*** Entries provided ***

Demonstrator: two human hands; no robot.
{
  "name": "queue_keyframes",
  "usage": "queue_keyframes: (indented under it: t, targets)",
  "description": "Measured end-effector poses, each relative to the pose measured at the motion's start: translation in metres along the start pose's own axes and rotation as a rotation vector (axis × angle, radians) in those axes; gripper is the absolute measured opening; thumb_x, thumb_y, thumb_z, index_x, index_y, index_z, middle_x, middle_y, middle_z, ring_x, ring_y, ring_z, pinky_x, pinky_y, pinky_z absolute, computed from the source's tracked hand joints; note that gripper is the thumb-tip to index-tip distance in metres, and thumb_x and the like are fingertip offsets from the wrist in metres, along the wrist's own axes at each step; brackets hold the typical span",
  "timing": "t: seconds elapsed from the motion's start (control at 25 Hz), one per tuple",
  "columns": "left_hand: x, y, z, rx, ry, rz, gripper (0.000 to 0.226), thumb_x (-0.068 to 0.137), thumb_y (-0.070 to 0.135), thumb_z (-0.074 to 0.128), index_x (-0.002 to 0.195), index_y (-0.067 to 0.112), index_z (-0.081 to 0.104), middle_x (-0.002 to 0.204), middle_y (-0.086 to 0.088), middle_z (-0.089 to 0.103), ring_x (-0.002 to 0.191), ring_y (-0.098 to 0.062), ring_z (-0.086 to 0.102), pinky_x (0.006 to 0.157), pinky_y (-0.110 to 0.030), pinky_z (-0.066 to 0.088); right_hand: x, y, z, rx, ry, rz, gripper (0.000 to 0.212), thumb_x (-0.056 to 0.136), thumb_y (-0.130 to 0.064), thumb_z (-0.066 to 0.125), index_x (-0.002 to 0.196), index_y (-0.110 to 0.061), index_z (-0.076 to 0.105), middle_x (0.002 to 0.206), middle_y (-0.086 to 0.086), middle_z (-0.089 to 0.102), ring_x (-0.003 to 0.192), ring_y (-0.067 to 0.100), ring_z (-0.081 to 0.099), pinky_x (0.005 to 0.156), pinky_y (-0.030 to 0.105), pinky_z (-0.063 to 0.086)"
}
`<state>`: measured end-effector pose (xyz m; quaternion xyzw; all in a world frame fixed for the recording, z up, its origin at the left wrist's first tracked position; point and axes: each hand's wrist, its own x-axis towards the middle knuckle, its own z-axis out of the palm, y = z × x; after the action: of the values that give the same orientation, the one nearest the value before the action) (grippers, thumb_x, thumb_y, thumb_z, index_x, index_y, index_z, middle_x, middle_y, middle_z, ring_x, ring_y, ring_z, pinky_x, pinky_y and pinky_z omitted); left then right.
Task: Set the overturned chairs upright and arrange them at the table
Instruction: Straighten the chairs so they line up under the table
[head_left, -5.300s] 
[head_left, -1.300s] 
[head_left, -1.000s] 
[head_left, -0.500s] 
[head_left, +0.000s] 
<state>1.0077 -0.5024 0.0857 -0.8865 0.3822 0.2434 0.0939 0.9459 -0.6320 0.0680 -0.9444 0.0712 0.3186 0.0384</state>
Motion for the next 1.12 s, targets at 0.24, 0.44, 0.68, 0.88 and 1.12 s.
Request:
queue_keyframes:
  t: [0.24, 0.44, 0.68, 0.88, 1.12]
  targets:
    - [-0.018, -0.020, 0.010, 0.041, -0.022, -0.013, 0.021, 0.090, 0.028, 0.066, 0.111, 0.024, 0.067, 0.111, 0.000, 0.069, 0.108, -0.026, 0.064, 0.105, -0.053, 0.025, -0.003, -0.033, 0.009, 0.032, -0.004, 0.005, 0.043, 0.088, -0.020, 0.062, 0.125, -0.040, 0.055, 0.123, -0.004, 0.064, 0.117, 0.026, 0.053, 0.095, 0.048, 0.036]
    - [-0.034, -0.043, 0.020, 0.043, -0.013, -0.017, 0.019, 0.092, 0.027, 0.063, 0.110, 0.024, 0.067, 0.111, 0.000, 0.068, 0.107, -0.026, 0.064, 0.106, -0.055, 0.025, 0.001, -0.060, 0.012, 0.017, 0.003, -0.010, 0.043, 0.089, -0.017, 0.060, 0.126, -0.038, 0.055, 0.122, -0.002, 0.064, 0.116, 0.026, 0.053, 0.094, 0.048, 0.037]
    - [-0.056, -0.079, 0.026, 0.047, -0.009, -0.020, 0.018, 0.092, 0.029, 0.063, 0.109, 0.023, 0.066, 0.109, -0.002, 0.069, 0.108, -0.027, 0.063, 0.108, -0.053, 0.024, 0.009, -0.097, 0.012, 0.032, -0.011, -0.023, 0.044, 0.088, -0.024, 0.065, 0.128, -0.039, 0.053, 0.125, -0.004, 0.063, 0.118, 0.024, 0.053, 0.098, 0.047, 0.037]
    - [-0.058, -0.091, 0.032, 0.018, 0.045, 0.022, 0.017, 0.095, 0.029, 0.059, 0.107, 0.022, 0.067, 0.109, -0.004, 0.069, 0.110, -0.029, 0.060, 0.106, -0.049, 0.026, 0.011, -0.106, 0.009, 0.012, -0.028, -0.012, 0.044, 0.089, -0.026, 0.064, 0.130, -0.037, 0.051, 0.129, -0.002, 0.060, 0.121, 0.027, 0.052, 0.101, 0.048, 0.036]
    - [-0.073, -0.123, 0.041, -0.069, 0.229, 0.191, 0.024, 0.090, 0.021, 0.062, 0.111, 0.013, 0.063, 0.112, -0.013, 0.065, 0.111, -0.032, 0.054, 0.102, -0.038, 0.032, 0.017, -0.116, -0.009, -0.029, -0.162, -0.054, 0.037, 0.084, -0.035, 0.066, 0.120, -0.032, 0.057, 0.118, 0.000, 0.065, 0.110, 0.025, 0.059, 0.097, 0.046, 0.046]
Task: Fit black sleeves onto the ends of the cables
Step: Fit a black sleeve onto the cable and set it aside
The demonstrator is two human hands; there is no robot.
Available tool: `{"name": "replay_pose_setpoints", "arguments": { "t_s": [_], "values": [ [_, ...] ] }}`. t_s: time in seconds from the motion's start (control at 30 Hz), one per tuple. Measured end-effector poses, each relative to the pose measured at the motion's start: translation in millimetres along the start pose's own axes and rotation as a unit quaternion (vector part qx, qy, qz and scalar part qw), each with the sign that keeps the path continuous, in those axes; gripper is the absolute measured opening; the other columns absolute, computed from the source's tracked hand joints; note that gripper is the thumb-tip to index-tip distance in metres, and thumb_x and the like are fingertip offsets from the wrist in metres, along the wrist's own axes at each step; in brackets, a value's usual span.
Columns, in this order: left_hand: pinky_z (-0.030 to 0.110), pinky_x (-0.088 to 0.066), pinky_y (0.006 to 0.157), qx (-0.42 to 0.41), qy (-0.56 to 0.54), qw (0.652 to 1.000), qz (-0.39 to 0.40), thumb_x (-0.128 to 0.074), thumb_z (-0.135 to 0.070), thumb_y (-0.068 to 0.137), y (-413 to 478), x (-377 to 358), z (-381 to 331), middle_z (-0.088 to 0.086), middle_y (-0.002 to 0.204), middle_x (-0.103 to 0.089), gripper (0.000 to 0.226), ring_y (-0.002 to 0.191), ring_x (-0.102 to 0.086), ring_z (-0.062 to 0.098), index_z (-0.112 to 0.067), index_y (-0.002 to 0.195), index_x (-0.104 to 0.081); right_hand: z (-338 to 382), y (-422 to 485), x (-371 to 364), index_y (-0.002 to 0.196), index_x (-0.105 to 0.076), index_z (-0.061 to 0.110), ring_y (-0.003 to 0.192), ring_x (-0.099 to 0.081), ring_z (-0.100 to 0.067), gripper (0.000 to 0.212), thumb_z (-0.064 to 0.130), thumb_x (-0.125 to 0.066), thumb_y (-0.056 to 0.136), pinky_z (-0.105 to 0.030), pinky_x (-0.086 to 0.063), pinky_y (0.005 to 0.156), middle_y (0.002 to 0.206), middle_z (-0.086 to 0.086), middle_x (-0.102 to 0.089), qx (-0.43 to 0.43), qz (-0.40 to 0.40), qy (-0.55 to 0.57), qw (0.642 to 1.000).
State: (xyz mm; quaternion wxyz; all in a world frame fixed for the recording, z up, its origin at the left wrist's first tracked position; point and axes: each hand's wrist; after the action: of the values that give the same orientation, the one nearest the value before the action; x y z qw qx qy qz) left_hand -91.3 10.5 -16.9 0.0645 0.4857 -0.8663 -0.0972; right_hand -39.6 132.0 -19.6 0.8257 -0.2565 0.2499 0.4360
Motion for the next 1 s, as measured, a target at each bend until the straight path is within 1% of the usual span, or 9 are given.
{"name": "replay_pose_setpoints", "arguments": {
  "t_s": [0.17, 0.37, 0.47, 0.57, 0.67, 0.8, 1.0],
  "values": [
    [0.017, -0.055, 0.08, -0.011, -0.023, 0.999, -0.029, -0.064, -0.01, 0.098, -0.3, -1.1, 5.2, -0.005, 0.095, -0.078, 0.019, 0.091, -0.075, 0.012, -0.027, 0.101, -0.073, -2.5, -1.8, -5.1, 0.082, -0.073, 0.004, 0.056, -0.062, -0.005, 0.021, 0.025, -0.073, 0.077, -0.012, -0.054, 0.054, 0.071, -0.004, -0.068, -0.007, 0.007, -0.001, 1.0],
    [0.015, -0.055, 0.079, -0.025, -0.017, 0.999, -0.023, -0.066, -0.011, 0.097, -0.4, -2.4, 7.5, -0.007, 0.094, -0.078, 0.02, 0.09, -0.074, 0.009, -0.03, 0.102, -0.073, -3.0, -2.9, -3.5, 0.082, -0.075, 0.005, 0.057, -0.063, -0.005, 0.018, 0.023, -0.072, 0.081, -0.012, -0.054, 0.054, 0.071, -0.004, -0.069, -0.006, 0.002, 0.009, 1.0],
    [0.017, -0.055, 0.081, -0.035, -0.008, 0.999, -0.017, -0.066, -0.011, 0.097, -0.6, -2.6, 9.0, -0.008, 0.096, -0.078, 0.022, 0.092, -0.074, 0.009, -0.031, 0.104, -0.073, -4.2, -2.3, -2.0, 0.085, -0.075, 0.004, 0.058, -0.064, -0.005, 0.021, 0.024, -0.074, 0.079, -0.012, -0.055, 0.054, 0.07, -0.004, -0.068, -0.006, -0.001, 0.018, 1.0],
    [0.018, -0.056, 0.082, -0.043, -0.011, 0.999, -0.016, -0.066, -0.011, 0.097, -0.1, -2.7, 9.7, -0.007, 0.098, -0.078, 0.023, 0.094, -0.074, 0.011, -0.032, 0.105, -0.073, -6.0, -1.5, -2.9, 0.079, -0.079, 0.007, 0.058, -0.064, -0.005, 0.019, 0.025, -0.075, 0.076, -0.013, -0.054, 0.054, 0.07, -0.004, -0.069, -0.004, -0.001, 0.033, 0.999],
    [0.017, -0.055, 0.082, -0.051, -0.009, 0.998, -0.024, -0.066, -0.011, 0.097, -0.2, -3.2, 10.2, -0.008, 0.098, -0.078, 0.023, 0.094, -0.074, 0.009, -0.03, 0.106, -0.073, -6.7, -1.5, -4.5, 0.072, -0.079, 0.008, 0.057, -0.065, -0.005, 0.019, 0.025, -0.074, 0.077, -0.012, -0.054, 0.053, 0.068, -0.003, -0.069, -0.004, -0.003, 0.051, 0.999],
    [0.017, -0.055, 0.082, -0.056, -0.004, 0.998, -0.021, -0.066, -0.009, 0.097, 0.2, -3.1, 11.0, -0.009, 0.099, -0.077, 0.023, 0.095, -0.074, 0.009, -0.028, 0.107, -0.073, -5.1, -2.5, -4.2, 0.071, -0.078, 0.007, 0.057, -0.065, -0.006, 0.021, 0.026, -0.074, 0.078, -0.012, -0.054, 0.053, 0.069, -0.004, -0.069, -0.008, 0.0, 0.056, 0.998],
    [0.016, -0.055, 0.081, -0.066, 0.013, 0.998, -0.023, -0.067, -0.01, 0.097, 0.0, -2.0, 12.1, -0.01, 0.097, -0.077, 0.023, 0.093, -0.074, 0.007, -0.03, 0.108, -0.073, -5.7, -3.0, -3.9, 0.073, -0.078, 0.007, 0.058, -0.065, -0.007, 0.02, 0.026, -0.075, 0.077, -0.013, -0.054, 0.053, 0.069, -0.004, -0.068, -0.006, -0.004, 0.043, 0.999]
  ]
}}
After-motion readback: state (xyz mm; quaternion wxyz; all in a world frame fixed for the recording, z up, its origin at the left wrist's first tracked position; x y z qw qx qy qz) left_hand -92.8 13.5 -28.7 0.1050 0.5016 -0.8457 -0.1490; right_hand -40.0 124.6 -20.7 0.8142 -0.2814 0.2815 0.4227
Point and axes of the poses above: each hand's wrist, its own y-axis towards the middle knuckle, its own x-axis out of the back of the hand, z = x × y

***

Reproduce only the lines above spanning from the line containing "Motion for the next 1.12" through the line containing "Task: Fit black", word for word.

Motion for the next 1.12 s, targets at 0.24, 0.44, 0.68, 0.88 and 1.12 s.
Request:
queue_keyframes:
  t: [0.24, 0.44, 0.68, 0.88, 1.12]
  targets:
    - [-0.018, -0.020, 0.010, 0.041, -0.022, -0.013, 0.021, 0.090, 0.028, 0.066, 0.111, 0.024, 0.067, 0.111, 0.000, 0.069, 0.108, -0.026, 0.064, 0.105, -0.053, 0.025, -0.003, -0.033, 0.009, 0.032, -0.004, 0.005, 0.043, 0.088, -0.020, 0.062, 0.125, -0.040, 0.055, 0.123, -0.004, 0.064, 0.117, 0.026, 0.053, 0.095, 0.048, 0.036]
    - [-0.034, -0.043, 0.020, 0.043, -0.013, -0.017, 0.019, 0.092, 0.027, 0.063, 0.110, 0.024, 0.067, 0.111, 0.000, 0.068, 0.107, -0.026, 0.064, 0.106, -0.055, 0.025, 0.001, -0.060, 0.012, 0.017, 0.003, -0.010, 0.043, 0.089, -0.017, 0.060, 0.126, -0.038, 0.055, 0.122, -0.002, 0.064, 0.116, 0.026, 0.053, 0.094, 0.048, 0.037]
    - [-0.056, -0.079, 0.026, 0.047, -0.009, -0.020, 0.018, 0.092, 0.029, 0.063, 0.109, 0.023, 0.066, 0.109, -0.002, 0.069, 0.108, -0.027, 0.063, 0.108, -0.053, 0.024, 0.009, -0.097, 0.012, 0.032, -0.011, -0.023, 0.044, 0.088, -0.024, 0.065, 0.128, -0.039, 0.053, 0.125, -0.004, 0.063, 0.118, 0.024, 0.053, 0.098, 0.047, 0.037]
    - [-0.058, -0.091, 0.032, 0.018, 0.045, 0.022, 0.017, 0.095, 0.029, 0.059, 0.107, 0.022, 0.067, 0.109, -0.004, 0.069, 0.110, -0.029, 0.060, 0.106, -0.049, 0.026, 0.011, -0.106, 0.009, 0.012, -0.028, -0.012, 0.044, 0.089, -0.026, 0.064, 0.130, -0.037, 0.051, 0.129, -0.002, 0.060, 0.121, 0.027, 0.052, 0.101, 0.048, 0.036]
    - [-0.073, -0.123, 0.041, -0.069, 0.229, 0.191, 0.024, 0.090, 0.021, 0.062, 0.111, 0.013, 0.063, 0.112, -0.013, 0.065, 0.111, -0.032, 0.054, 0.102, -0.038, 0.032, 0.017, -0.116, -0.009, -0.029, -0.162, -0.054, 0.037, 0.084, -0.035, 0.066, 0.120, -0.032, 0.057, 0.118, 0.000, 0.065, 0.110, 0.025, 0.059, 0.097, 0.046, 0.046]
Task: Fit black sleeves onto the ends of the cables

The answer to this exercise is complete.